DATA EXTRACT:
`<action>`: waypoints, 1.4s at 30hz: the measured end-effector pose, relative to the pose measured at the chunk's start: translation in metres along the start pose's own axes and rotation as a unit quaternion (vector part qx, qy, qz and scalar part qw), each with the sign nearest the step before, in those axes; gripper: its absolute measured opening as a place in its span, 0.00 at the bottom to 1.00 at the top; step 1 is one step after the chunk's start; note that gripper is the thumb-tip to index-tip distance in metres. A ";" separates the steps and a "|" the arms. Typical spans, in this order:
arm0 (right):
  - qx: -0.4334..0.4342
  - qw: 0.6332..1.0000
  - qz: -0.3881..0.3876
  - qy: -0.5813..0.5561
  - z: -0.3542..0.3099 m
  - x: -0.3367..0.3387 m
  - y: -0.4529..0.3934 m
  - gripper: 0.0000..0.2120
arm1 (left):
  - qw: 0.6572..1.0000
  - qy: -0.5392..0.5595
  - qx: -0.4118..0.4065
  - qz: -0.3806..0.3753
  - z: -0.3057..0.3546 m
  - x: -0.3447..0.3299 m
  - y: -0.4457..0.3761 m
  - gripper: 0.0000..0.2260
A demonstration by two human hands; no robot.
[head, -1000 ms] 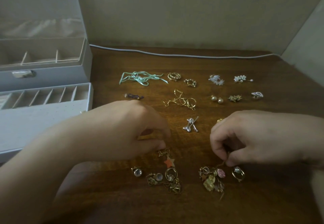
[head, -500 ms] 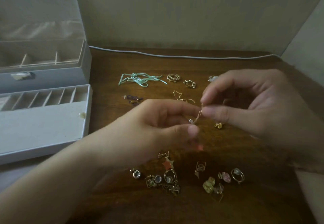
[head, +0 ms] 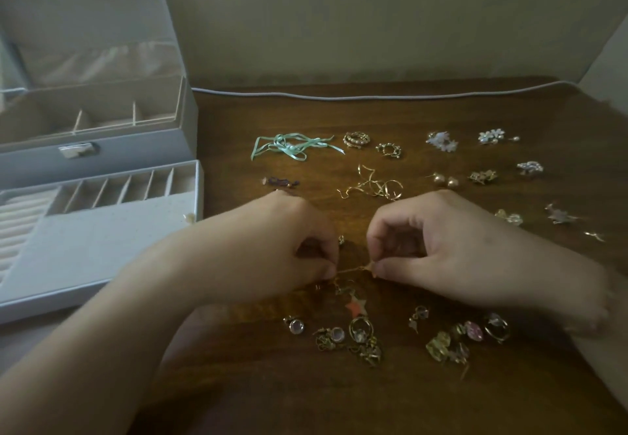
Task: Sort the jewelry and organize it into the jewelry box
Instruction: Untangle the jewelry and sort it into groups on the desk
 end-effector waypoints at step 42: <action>0.078 0.995 -0.021 0.053 -0.010 0.036 0.019 0.03 | 0.994 0.042 -0.080 -0.067 0.005 0.000 0.006 0.10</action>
Point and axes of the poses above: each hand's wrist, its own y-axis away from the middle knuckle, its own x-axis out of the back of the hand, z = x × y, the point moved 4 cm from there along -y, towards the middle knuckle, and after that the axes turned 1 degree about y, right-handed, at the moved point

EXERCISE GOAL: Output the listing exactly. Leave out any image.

RESULT BELOW:
`<action>`: waypoints, 1.4s at 30hz: the measured end-effector pose, relative to the pose measured at the chunk's start: translation in metres along the start pose's own axes and rotation as a unit quaternion (vector part qx, qy, qz and scalar part qw), each with the sign nearest the step before, in those axes; gripper: its absolute measured opening as a place in its span, 0.00 at the bottom to 1.00 at the top; step 1 is one step after the chunk's start; note that gripper is the thumb-tip to index-tip distance in metres. A ";" separates the steps and a "|" the arms. Typical spans, in this order:
arm0 (right):
  - qx: -0.4334..0.4342
  - qw: 0.6332..1.0000
  - qz: -0.3881..0.3876
  - qy: -0.5813..0.5561
  - z: -0.3542..0.3099 m
  - x: -0.3367..0.3387 m
  - y: -0.4529..0.3934 m
  - gripper: 0.0000..0.2120
arm1 (left):
  - qw: 0.6572..1.0000
  - qy: -0.5392..0.5595
  - qx: -0.4118..0.4065
  - qz: -0.3806..0.3753
  - z: -0.3057..0.3546 m
  - x: -0.3447..0.3299 m
  - y: -0.4457..0.3761 m
  - gripper: 0.0000..0.2260
A demonstration by two human hands; no robot.
[head, -1000 ms] 
[head, -500 ms] 
[head, +0 ms] 
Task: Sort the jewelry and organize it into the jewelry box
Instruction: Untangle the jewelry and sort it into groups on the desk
 end-effector waypoints at step 42: <action>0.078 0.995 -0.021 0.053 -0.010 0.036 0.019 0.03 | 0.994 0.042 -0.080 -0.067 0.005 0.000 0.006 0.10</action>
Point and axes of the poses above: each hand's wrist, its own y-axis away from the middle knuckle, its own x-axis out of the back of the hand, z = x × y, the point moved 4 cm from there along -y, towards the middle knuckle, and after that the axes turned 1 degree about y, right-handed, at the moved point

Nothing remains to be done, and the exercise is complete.